Approximately 41,130 musicians and singers are employed in the United States. Some pop and rock musicians work for another member of the band who pays them to rehearse and perform. But in most cases, pop and rock musicians work on a freelance basis, taking on gigs as they come. Bands are hired to play at clubs, concert halls, and for community events. They may also play private gigs, weddings, and other celebrations. Many musicians also maintain flexible "day jobs" that help to support them as they perform on the evenings and weekends.
Many bands form when a group of friends get together to collaborate on the writing and performing of original songs. However, openings for band members are frequently advertised in the classifieds of local and college newspapers, arts weeklies, as well as on the Internet. You may have to audition for many bands before you find one with which you fit, or you may have to put together your own group of musicians. If part of a new band, you'll have to put a lot of time into rehearsal, as well as gaining a following. Many bars will hire local bands. A good way to start is to approach local restaurants and bars to play for a small fee.

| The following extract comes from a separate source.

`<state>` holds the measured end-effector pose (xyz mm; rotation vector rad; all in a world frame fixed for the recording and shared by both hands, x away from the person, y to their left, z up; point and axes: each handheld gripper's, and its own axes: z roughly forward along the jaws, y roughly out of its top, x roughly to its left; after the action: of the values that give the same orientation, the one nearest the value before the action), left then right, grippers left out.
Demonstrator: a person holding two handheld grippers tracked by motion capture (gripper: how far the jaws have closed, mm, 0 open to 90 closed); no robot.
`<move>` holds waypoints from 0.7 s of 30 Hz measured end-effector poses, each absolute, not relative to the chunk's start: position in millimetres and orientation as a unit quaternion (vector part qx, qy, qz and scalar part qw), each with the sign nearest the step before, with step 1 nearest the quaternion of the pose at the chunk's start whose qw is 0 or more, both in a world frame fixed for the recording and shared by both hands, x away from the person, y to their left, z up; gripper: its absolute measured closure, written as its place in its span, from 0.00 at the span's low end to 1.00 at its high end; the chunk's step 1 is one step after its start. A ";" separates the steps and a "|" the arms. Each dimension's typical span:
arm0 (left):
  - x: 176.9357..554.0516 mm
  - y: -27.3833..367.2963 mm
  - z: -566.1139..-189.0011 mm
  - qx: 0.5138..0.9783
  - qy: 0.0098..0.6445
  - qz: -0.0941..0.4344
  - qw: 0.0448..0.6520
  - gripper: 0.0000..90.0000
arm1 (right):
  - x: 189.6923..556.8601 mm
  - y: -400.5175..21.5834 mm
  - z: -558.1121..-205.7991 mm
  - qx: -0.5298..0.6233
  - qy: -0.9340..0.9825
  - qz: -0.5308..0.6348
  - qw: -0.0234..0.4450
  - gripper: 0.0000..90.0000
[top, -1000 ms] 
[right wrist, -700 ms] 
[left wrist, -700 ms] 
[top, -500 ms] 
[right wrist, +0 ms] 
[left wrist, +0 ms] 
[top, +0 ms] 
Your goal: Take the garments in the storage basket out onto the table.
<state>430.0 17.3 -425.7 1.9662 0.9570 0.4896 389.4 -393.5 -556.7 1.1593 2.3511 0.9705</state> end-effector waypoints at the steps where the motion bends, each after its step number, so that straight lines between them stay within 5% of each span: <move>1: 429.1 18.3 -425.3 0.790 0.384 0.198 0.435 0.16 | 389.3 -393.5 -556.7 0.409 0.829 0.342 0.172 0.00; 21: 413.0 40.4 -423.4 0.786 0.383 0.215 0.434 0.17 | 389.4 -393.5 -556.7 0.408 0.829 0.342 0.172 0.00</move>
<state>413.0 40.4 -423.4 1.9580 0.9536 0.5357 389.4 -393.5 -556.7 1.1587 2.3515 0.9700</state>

The sky's the limit when it comes to advancing in the music industry. Once musicians have made the right connections, they may find themselves with record deals, national concert dates, awards, and a great deal of media attention.
Tips for Entry
Research your favorite musicians to see how they got their start.
Call local bars and restaurants to see if they would be willing to sponsor live music at their venue.
When choosing band members, select people who have the same career goals and passion as you do, rather that picking them because they are a friend.
Build a social media presence via Twitter and Facebook to keep your fans informed.
Until you make it big, do not quit your day job. Most musicians maintain another source of income while starting out.